Xyris elliottii
- Conservation status: Least Concern (IUCN 3.1)

Scientific classification
- Kingdom: Plantae
- Clade: Tracheophytes
- Clade: Angiosperms
- Clade: Monocots
- Clade: Commelinids
- Order: Poales
- Family: Xyridaceae
- Genus: Xyris
- Species: X. elliottii
- Binomial name: Xyris elliottii Chapm.

= Xyris elliottii =

- Genus: Xyris
- Species: elliottii
- Authority: Chapm.
- Conservation status: LC

Species of yelloweyed grass

Xyris elliottii, common name Elliott's yelloweyed grass, is a North American species of flowering plant in the yellow-eyed-grass family. It is native to the coastal plain of the United States from Mississippi to South Carolina plus southern Mexico (Tabasco), Central America (Belize, Nicaragua) and the West Indies (Cuba, Puerto Rico).
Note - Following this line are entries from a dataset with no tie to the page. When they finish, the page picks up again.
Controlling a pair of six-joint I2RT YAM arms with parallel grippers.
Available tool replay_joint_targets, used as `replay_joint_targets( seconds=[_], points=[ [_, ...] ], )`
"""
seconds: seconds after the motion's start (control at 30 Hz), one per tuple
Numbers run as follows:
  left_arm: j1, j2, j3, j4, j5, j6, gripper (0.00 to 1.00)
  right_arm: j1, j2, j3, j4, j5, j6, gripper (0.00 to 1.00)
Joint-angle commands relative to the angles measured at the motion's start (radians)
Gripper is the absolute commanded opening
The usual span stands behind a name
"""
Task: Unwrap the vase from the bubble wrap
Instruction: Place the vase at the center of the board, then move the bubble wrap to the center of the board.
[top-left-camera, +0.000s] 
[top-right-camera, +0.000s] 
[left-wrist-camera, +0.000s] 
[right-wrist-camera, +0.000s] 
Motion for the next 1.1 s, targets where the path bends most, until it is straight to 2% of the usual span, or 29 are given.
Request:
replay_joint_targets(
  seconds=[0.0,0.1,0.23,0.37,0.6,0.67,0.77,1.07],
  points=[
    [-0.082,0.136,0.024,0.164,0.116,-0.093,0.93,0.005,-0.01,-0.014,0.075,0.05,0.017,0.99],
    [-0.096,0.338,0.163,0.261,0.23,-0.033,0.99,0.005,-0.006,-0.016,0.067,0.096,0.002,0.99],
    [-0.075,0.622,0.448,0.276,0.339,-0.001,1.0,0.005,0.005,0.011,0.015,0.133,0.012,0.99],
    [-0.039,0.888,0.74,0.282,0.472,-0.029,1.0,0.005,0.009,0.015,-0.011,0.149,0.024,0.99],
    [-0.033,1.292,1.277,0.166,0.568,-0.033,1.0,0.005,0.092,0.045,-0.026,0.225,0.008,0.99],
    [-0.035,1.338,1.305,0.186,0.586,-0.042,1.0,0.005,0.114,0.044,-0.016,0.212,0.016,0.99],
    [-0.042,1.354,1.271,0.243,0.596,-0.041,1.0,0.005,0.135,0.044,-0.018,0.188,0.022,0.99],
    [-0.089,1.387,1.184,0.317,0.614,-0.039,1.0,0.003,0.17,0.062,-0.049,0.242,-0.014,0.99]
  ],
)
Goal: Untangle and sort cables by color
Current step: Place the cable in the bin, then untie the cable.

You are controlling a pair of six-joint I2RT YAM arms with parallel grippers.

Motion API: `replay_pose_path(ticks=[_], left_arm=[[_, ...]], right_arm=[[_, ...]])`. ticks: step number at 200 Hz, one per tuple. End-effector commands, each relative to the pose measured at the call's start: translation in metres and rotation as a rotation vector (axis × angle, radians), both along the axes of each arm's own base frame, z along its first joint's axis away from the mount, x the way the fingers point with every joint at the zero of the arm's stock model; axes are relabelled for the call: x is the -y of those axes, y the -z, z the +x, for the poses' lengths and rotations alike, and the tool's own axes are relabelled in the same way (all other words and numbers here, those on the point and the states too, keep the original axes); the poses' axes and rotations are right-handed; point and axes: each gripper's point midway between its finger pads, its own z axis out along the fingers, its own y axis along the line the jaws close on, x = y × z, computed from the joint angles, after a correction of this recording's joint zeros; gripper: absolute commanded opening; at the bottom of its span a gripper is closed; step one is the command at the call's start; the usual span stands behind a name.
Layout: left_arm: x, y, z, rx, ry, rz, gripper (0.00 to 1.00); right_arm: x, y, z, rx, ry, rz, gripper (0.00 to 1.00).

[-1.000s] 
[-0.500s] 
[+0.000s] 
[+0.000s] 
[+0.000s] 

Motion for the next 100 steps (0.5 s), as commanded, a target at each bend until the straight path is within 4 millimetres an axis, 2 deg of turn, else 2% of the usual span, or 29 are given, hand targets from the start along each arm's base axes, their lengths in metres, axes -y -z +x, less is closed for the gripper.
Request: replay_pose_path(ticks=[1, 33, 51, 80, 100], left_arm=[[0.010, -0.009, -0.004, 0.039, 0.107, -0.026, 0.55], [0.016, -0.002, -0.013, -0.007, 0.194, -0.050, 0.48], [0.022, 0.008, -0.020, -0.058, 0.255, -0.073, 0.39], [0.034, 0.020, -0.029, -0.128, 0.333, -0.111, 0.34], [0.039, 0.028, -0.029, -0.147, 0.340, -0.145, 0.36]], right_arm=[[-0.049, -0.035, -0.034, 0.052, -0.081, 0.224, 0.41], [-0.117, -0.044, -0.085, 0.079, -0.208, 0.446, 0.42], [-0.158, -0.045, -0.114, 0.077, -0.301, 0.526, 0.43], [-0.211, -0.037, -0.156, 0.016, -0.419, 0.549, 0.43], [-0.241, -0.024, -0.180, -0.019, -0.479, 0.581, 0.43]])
Xyris elliottii is a perennial herb up to 25 cm (10 inches) tall with grass-like, olive-green leaves up to 40 cm (4 inches) long, and yellow flowers.

It occurs in environments such as wet pine flatwoods, lake shores, hardwood hammocks, and cypress domes. It may also be found in disturbed habitats.